TASK TO COMPLETE:
Your answer must be a word-for-word copy of the data.
◆ ◆ ◆
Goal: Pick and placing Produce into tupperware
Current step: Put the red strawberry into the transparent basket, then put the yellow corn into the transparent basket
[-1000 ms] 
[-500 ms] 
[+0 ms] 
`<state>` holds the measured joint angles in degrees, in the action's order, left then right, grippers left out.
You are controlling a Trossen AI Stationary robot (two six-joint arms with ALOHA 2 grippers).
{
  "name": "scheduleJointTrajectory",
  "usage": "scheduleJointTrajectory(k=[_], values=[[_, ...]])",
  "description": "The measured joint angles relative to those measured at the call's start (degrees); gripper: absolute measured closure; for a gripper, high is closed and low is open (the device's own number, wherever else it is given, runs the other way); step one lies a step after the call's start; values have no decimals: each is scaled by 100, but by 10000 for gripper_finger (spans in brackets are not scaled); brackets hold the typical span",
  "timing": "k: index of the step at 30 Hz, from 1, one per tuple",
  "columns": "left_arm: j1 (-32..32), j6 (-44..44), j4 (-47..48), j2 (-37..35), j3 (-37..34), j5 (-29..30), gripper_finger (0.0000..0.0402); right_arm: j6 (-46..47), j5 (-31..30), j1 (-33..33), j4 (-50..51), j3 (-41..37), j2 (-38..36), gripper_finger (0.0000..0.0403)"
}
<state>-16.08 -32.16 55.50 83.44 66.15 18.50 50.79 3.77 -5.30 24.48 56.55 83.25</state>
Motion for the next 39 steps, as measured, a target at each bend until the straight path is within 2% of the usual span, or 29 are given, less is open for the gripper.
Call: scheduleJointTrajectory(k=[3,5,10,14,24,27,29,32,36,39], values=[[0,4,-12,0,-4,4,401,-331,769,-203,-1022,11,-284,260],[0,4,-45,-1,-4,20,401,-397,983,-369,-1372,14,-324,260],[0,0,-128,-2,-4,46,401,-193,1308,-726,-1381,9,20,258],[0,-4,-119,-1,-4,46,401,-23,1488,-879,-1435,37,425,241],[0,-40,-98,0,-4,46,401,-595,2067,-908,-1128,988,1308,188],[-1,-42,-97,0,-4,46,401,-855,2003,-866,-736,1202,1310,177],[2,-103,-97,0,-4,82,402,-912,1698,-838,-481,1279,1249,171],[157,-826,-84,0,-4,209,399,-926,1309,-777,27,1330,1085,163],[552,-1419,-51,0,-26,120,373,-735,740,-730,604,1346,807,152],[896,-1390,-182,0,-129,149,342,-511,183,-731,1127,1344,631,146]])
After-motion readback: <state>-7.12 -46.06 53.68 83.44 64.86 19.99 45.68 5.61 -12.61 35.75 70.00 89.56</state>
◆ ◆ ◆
REPLY:
Goal: Pick and placing Produce into tupperware
Current step: Put the red strawberry into the transparent basket, then put the yellow corn into the transparent basket
[-1000 ms] 
[-500 ms] 
[+0 ms] 
`<state>` holds the measured joint angles in degrees, in the action's order, left then right, grippers left out.
You are controlling a Trossen AI Stationary robot (two six-joint arms with ALOHA 2 grippers).
{
  "name": "scheduleJointTrajectory",
  "usage": "scheduleJointTrajectory(k=[_], values=[[_, ...]])",
  "description": "The measured joint angles relative to those measured at the call's start (degrees); gripper: absolute measured closure; for a gripper, high is closed and low is open (the device's own number, wherever else it is given, runs the other way); step one lies a step after the call's start; values have no decimals: each is scaled by 100, but by 10000 for gripper_finger (spans in brackets are not scaled); brackets hold the typical span",
  "timing": "k: index of the step at 30 Hz, from 1, one per tuple",
  "columns": "left_arm: j1 (-32..32), j6 (-44..44), j4 (-47..48), j2 (-37..35), j3 (-37..34), j5 (-29..30), gripper_finger (0.0000..0.0402); right_arm: j6 (-46..47), j5 (-31..30), j1 (-33..33), j4 (-50..51), j3 (-41..37), j2 (-38..36), gripper_finger (0.0000..0.0403)"
}
<state>-16.08 -32.16 55.50 83.44 66.15 18.50 50.79 3.77 -5.30 24.48 56.55 83.25</state>
Motion for the next 39 steps, as measured, a target at each bend until the straight path is within 2% of the usual span, or 29 are given, less is open for the gripper.
Call: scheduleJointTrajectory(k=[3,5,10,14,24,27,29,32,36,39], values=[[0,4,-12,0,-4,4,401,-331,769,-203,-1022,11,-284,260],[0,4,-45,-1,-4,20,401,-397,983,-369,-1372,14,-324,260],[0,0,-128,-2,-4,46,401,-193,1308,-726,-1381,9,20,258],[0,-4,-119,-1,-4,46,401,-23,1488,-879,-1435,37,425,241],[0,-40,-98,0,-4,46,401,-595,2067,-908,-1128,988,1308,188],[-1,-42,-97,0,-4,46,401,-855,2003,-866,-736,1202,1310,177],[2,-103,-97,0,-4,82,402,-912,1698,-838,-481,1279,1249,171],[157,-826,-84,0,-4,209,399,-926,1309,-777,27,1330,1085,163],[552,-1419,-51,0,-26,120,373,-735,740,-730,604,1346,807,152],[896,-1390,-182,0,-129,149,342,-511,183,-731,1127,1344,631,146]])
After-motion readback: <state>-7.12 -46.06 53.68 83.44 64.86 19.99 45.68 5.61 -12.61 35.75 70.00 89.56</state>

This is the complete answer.